+++ Dataset content

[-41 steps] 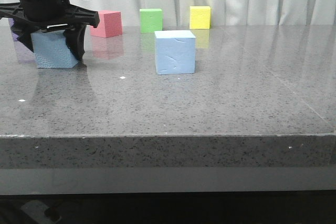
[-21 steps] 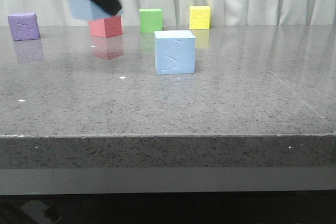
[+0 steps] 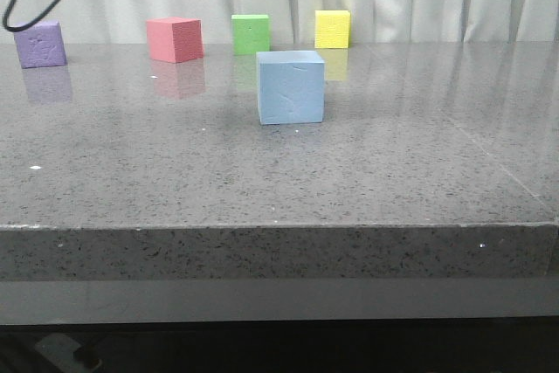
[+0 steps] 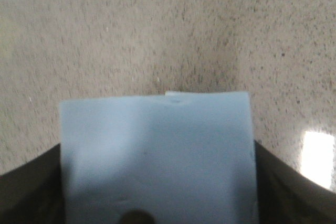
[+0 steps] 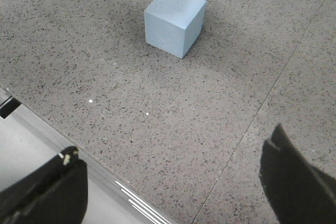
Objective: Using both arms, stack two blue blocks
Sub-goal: 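Lift the cube with the left gripper and carry it over the placed cube, then lower the held cube onto the top of the placed cube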
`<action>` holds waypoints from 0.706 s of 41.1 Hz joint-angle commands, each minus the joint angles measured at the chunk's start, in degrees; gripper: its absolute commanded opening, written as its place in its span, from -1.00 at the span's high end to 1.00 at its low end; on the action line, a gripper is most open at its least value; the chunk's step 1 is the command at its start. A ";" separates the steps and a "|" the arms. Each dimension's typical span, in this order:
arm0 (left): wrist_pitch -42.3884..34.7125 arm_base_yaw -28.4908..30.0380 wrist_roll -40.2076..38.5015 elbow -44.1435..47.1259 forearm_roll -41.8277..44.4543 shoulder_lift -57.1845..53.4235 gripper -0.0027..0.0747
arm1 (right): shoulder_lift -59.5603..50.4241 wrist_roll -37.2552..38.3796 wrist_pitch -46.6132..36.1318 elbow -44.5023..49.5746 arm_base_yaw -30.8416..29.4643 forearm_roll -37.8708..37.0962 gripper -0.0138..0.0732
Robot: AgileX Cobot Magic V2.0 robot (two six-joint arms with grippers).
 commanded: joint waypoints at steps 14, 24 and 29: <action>-3.51 -1.87 3.05 -1.97 -1.13 1.57 -0.02 | -0.08 -0.26 -3.90 -1.50 -0.38 0.54 -0.85; -1.34 -1.87 3.43 -1.97 -0.72 3.48 -0.05 | -0.08 -0.26 -3.90 -1.50 -0.38 0.54 -0.85; -1.34 -1.87 3.94 -1.97 -0.61 3.48 -0.14 | -0.08 -0.26 -3.90 -1.50 -0.38 0.54 -0.85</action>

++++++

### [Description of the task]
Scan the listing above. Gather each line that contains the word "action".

### [Result below]
`<action>` holds waypoints from 0.706 s of 41.1 Hz joint-angle commands, each minus the joint angles measured at the chunk's start, in degrees; gripper: its absolute commanded opening, written as its place in its span, from -1.00 at the span's high end to 1.00 at its low end; on the action line, a gripper is most open at its least value; the chunk's step 1 is the command at its start. A ";" separates the steps and a "|" the arms. Each dimension's typical span, in this order:
 commanded: joint waypoints at steps 14, 24 and 29: <action>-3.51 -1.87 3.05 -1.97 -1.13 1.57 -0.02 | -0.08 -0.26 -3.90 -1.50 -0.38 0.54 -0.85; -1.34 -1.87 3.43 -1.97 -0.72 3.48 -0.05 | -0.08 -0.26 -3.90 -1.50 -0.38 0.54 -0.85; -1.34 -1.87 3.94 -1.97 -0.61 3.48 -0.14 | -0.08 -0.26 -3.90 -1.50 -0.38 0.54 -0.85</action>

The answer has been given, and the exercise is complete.